REQUIRED ACTION:
Look through the listing below, find every line with the string "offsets", and copy it.

EXERCISE DATA:
____

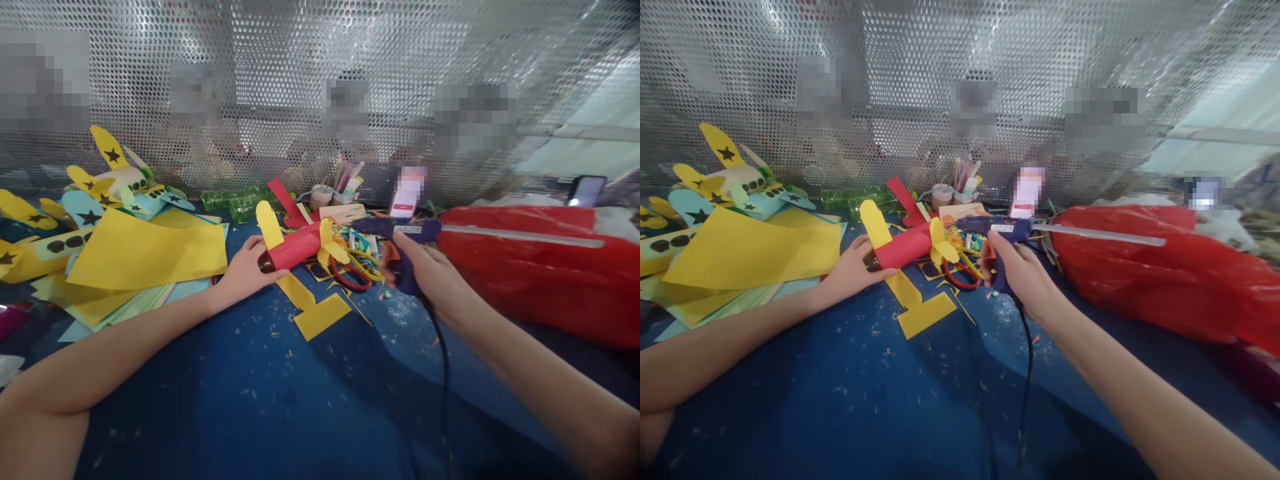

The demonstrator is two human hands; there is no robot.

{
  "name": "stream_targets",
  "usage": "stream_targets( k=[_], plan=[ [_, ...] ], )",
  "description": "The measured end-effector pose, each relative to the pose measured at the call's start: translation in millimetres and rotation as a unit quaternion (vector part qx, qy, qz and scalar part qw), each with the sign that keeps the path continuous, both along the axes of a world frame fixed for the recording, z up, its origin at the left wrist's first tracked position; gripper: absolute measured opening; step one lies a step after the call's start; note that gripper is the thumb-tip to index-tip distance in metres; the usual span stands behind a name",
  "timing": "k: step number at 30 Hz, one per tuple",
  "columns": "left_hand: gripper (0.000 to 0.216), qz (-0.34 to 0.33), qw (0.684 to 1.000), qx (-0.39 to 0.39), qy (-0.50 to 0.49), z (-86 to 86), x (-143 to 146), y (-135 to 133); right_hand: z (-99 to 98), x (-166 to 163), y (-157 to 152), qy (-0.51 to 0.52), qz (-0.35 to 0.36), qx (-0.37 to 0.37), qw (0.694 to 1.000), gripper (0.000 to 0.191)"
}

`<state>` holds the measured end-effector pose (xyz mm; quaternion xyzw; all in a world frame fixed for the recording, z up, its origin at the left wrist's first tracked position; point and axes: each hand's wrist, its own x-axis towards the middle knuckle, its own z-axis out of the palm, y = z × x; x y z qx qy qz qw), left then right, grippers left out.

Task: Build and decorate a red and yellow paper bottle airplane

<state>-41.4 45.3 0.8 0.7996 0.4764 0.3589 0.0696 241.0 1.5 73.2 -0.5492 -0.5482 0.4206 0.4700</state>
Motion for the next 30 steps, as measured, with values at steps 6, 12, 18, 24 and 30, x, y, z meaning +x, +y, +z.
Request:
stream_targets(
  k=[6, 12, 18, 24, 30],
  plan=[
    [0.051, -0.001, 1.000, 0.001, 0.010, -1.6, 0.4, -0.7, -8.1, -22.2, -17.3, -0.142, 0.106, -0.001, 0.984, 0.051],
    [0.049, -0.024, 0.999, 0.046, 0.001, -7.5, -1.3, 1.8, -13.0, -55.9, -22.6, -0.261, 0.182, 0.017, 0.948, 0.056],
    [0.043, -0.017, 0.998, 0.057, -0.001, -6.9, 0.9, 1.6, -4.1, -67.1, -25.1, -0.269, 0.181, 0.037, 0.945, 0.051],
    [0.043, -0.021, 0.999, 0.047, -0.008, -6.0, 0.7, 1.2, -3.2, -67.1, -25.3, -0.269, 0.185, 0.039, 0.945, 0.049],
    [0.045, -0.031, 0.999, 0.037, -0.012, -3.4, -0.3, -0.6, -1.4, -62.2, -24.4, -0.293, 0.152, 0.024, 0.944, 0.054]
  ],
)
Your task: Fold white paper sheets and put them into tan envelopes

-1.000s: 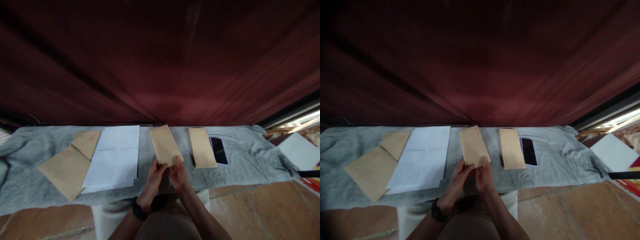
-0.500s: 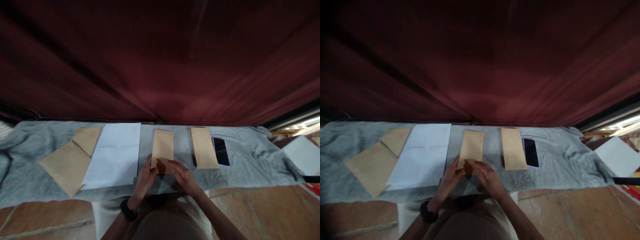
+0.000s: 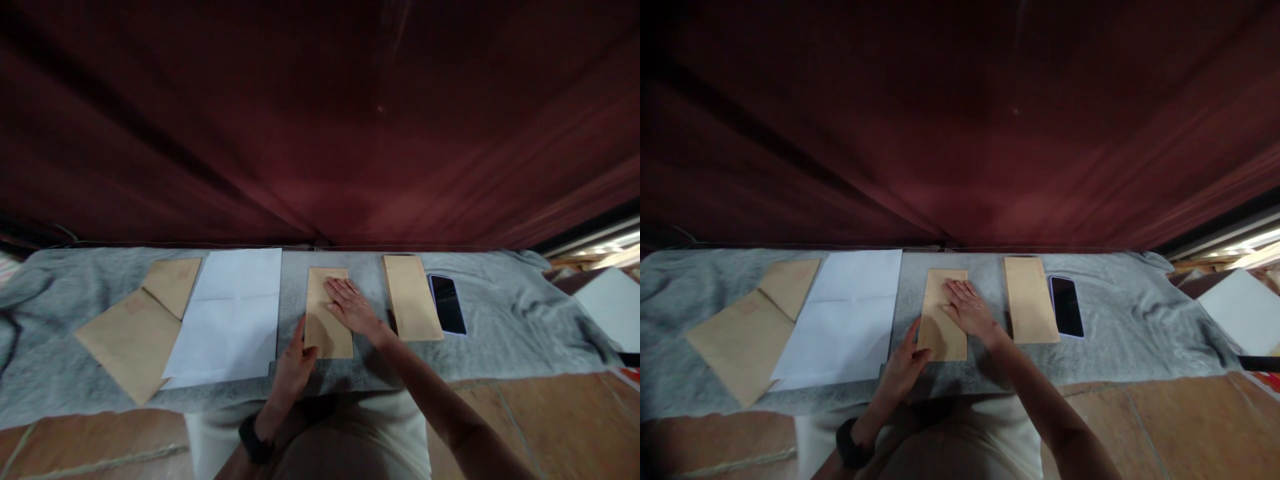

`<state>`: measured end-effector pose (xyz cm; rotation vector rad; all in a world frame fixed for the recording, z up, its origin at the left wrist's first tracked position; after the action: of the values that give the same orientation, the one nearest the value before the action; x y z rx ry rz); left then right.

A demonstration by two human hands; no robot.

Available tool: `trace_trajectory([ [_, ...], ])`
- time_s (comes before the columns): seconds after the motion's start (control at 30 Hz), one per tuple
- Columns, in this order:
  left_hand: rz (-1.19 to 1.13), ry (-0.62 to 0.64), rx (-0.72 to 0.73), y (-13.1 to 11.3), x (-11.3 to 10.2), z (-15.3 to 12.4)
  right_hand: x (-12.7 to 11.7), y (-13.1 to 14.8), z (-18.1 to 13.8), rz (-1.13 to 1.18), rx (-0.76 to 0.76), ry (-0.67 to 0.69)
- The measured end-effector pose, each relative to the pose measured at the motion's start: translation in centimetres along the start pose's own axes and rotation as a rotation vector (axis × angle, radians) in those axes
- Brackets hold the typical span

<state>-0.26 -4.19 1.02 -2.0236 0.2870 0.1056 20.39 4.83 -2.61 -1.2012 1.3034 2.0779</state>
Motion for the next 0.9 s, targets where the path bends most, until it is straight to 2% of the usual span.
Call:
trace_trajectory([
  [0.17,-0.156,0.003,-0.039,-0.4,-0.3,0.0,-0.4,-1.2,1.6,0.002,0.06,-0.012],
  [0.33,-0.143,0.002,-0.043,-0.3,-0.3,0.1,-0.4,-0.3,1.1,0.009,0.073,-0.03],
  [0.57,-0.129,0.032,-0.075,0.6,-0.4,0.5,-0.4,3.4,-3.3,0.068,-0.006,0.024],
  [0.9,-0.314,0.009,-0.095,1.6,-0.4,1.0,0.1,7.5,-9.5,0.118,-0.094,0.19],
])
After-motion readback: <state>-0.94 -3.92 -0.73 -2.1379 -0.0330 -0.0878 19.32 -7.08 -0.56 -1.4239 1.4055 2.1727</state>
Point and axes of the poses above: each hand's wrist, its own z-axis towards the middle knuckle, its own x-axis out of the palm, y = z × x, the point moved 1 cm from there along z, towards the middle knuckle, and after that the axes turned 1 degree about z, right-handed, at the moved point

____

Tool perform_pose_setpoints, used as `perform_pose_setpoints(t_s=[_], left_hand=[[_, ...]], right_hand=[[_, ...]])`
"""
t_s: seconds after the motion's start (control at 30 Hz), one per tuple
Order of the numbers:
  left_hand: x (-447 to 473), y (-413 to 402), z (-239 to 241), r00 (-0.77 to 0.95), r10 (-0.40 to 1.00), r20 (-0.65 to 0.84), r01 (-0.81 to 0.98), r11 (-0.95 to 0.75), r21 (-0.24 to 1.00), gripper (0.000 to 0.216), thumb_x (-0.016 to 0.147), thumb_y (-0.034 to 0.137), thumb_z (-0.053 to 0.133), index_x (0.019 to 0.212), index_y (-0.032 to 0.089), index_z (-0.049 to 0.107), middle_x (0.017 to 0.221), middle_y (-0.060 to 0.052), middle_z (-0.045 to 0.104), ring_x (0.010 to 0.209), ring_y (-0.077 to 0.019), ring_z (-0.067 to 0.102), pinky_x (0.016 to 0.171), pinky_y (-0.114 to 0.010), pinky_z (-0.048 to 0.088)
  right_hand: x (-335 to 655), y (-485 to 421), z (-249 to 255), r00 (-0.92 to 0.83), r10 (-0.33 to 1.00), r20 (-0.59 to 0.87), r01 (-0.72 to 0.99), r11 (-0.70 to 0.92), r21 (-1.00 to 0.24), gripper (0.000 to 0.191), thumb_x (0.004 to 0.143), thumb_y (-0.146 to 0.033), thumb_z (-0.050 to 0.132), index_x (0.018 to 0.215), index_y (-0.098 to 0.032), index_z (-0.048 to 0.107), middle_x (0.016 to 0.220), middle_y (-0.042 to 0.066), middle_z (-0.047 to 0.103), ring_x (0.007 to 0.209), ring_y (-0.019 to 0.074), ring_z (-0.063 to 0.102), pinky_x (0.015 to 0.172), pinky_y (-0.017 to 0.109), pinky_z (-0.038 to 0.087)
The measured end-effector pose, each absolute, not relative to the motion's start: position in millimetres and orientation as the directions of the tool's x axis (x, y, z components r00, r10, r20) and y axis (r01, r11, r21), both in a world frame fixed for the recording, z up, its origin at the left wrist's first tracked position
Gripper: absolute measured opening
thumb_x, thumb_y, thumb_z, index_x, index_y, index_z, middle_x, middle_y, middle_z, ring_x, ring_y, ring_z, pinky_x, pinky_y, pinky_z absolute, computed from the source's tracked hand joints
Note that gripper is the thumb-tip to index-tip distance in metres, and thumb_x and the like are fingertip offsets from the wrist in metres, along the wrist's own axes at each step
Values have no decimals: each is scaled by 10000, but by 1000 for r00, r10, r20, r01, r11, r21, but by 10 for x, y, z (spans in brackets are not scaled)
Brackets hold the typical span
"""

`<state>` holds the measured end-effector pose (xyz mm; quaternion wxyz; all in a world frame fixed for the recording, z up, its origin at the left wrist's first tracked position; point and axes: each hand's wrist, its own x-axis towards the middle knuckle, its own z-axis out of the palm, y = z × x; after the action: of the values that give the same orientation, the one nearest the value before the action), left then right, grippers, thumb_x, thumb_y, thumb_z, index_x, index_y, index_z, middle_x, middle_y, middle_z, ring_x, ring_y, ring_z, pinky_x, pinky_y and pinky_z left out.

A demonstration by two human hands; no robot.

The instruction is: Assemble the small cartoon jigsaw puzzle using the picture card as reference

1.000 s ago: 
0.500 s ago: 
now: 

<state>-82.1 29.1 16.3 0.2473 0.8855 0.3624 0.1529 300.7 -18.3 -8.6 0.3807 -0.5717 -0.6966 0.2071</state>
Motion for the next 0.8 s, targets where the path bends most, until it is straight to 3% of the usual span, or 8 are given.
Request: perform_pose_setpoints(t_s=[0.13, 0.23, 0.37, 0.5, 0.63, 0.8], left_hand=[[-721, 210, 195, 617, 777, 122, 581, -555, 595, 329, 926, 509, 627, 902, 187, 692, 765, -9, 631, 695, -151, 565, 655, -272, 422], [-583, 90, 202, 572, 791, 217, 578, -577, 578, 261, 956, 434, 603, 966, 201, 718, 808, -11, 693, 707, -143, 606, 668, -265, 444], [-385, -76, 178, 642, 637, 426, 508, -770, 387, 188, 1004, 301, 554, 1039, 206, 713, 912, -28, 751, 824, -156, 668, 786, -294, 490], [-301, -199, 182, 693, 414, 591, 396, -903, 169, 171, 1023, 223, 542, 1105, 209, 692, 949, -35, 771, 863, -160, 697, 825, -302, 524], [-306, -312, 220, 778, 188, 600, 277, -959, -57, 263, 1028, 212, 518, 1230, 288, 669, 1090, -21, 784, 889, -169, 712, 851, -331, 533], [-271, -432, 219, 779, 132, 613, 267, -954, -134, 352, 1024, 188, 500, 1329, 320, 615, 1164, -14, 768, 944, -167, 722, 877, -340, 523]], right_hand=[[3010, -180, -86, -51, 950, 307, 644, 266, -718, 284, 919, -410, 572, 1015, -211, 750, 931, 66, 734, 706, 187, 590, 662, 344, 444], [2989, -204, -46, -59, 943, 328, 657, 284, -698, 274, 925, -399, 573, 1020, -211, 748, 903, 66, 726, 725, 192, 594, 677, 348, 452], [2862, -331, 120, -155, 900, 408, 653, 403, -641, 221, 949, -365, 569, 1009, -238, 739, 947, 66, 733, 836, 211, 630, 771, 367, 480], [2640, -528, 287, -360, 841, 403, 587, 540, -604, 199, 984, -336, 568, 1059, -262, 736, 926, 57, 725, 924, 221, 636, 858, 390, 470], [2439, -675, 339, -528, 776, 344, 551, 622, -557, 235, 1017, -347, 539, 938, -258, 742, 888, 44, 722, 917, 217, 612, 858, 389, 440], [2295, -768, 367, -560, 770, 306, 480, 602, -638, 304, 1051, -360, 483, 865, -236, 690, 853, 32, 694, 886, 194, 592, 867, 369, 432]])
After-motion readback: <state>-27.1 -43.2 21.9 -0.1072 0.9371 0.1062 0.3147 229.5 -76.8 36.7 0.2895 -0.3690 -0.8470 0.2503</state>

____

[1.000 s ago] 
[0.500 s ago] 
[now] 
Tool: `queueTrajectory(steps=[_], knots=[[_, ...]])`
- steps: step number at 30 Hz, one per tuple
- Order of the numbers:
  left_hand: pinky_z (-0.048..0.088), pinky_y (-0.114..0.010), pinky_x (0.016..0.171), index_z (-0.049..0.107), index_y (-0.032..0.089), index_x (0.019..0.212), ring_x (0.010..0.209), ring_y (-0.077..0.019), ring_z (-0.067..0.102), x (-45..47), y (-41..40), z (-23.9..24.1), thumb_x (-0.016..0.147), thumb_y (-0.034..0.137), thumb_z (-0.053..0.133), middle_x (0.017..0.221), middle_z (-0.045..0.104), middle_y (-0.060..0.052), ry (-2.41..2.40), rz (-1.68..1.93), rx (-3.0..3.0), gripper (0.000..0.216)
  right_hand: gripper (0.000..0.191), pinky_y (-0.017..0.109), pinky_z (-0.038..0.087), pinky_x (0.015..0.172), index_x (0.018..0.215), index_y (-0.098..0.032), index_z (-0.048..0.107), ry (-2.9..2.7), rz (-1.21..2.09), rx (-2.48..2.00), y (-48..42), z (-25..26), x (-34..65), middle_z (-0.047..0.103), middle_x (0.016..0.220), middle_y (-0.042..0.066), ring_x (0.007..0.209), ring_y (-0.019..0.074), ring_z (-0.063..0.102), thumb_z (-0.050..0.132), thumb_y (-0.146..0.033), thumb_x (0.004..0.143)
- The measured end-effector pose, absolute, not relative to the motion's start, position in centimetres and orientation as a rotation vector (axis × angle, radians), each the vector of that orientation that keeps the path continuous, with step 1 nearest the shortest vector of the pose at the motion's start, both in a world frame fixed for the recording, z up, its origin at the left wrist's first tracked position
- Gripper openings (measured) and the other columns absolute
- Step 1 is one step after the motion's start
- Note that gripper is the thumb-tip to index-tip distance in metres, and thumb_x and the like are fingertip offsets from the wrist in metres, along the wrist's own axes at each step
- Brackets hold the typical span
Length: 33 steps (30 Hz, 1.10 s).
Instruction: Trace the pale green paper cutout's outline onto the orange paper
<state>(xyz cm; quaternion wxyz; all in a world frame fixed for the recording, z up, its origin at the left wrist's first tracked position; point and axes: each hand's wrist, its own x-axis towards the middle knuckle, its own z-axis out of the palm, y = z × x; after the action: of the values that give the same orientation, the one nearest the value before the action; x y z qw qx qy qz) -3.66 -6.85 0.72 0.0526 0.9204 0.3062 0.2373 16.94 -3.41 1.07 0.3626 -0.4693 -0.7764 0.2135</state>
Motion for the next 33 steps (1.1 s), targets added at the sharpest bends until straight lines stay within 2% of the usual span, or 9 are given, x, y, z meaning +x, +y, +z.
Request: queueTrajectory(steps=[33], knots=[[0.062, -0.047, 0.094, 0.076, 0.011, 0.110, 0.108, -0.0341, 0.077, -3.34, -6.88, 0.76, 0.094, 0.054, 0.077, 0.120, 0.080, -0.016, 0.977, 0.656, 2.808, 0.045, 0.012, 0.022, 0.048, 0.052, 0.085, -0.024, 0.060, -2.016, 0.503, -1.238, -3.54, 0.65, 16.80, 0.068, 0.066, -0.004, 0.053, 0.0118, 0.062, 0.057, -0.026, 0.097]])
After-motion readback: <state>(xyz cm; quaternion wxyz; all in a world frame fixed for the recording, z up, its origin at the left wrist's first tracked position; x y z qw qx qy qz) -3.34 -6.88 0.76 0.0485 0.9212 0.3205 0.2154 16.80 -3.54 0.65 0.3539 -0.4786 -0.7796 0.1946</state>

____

SOLUTION FOR THIS PROBLEM:
Note that gripper is the thumb-tip to index-tip distance in metres, and thumb_x and the like are fingertip offsets from the wrist in metres, along the wrist's own axes at each step
- Note that gripper is the thumb-tip to index-tip distance in metres, and thumb_x and the like are fingertip offsets from the wrist in metres, along the wrist's own axes at each step

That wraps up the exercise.